Three new adverts began airing from 2006 in a modified format. Beginning with the accident with no name tag featuring the spokeswoman again and going back to the victim, saying how much they earned in compensation and what happened afterward. The Freeman and Morris adverts were re-edited to include the modified logo and music (except the last ten seconds faded out into the old jingle) while the others were dropped. All five were edited again in 2008 to feature another new logo and animation at the end.

Alongside the 2008 set, some new adverts aired featuring the spokeswoman (her last set of adverts) surrounded by accidents happening in reverse with the tagline "Accidents devastate lives, but who can help put the pieces back together again?" The adverts aired during late 2008 and throughout 2009 and are based on the same style used by Claims Direct for their adverts in 2001.

=== Underdog (2010–2017) ===

From 2010, adverts for National Accident Helpline no longer had the spokeswoman and instead took on a humorous tone. They feature a dog known as Underdog (voiced by Joe Pasquale), whose catchphrase is "I've had an accident!", trying to get compensation from an unseen man (voiced by Brian Blessed) who rejects him. Underdog then says that he will go to National Accident Helpline instead; the unseen man tries to convince him to go to him instead, which Underdog refuses.

In 2013, three brand new adverts aired along with the new computer-generated imagery from Aardman Animations, these adverts aired throughout 2014.

More new adverts came in through 2014 and 2015, with the 2015 adverts being National Accident Helpline's Justice vehicles, which Underdog gets onto.

=== Phone calls (2017–present) ===

As part of the company rebrand in 2017, adverts now focused on real calls taken from the company by accident victims explaining their story along with the caller telling them they'll look into the claim more. The ads feature the tagline "When it's wrong, make it right"

==Charity partnerships==
National Accident Helpline has been involved in a number of charity partnerships.
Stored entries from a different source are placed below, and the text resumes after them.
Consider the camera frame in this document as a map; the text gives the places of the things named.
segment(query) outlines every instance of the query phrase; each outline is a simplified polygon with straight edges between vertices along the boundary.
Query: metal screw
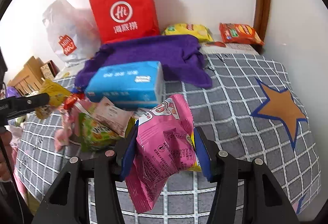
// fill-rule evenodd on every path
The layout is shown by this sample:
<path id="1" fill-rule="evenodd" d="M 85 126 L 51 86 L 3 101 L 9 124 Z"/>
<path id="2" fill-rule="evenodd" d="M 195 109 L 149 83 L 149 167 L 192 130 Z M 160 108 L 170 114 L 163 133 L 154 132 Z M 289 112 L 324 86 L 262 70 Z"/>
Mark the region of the metal screw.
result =
<path id="1" fill-rule="evenodd" d="M 79 159 L 76 156 L 71 157 L 71 159 L 69 160 L 70 163 L 74 164 L 78 161 Z"/>
<path id="2" fill-rule="evenodd" d="M 227 157 L 228 156 L 228 153 L 226 151 L 220 151 L 219 152 L 219 156 L 221 156 L 221 157 Z"/>
<path id="3" fill-rule="evenodd" d="M 260 159 L 260 158 L 255 159 L 254 162 L 255 162 L 255 164 L 257 164 L 257 165 L 263 165 L 263 160 Z"/>
<path id="4" fill-rule="evenodd" d="M 106 155 L 106 156 L 113 156 L 113 155 L 115 155 L 115 152 L 114 152 L 113 150 L 107 150 L 107 151 L 105 152 L 105 155 Z"/>

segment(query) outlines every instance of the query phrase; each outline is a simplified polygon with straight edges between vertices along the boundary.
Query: candy wrapper
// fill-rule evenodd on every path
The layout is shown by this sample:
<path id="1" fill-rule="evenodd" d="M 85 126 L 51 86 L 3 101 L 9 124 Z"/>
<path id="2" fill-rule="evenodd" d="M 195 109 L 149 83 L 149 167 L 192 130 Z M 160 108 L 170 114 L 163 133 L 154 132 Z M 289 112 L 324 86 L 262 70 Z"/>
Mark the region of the candy wrapper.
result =
<path id="1" fill-rule="evenodd" d="M 65 110 L 71 109 L 78 99 L 84 99 L 84 97 L 85 97 L 84 93 L 72 93 L 64 101 L 64 109 Z"/>
<path id="2" fill-rule="evenodd" d="M 35 109 L 36 116 L 39 119 L 46 119 L 50 116 L 50 114 L 64 102 L 64 99 L 71 94 L 70 91 L 49 79 L 46 79 L 42 84 L 39 90 L 39 94 L 41 93 L 47 93 L 50 99 L 49 104 Z"/>
<path id="3" fill-rule="evenodd" d="M 137 153 L 125 179 L 138 214 L 154 207 L 169 176 L 197 167 L 192 114 L 181 94 L 139 118 Z"/>

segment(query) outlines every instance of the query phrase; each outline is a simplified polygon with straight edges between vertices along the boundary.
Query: bed
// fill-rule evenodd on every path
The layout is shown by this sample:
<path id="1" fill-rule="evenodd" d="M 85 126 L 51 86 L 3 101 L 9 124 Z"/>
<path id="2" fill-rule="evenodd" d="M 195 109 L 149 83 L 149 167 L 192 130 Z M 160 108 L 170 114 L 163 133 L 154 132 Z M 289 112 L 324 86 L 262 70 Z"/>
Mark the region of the bed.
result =
<path id="1" fill-rule="evenodd" d="M 251 117 L 266 97 L 256 79 L 276 90 L 288 88 L 295 104 L 307 114 L 293 92 L 283 65 L 263 56 L 248 54 L 207 54 L 206 72 L 213 87 L 200 89 L 179 81 L 165 82 L 164 99 L 181 93 L 187 100 L 195 126 L 201 126 L 210 140 L 236 158 L 251 161 L 262 158 L 285 191 L 297 213 L 318 194 L 320 166 L 316 145 L 306 121 L 300 121 L 295 151 L 279 120 Z M 74 77 L 56 80 L 67 89 Z M 59 112 L 45 120 L 30 114 L 19 147 L 16 169 L 28 191 L 40 202 L 69 158 L 92 158 L 98 153 L 81 152 L 71 137 L 70 145 L 55 152 L 55 130 L 61 128 Z M 137 215 L 125 183 L 117 183 L 118 196 L 126 223 L 206 223 L 215 184 L 201 173 L 182 171 L 171 176 L 155 207 Z M 238 183 L 236 221 L 241 222 L 244 182 Z M 89 181 L 90 222 L 96 223 L 93 181 Z"/>

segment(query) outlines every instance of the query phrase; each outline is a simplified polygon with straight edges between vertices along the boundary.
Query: blue gripper pad
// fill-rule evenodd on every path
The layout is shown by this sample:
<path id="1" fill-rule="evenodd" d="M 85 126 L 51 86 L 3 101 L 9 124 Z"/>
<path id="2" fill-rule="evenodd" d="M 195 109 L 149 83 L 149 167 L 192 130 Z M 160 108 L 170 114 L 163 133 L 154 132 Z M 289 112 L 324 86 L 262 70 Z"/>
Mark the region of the blue gripper pad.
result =
<path id="1" fill-rule="evenodd" d="M 213 175 L 211 173 L 211 159 L 206 150 L 203 139 L 201 138 L 197 130 L 197 127 L 194 128 L 194 139 L 195 139 L 196 155 L 198 157 L 203 175 L 204 177 L 206 177 L 207 181 L 212 181 Z"/>
<path id="2" fill-rule="evenodd" d="M 135 126 L 139 125 L 139 120 L 136 121 Z M 122 157 L 122 171 L 120 173 L 120 180 L 124 181 L 125 177 L 129 175 L 134 157 L 136 155 L 136 138 L 138 135 L 138 129 L 132 135 L 131 141 L 127 146 L 127 149 Z"/>

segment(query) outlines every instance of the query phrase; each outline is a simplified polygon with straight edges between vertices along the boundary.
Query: yellow snack bag
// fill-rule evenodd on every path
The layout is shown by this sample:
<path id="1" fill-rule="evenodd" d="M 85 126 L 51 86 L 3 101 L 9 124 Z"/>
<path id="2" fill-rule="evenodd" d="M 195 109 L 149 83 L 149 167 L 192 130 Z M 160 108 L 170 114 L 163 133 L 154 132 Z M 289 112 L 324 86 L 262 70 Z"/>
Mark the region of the yellow snack bag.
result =
<path id="1" fill-rule="evenodd" d="M 191 139 L 191 145 L 193 146 L 195 152 L 196 152 L 196 147 L 195 147 L 195 138 L 194 138 L 194 132 L 191 133 L 190 135 L 190 139 Z M 197 163 L 195 164 L 195 166 L 193 168 L 189 168 L 188 170 L 190 171 L 196 171 L 196 172 L 202 172 L 202 169 L 200 167 L 199 161 L 198 161 L 198 157 L 197 158 Z"/>
<path id="2" fill-rule="evenodd" d="M 178 35 L 190 34 L 195 36 L 199 42 L 213 42 L 212 37 L 209 35 L 207 28 L 200 24 L 185 24 L 179 23 L 168 26 L 163 35 Z"/>
<path id="3" fill-rule="evenodd" d="M 50 114 L 64 102 L 65 97 L 71 94 L 70 91 L 49 79 L 46 79 L 42 84 L 39 90 L 39 94 L 41 93 L 47 93 L 50 99 L 49 104 L 35 109 L 36 116 L 39 119 L 46 119 L 50 116 Z"/>

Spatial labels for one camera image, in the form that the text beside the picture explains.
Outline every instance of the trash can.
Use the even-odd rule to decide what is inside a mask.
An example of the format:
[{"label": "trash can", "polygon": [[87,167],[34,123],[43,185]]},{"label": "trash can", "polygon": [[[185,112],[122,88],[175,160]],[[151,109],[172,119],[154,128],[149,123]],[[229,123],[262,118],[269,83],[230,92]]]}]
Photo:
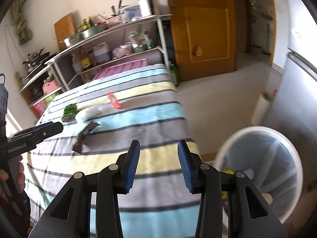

It was announced in April 2014 that National Accident Helpline's new company charity was The Air Ambulance Service

The Brain Injury Rehabilitation Trust (BIRT), a member of Brainkind,
was the company's charity for the year 2010-2011.

National Accident Helpline's employees have also been involved in a number of charity ventures.
A team of four senior employees ran the 2010 London Marathon in aid of the Juvenile Diabetes Research Foundation, raising over £6000.
Staff have also raised money for BIRT.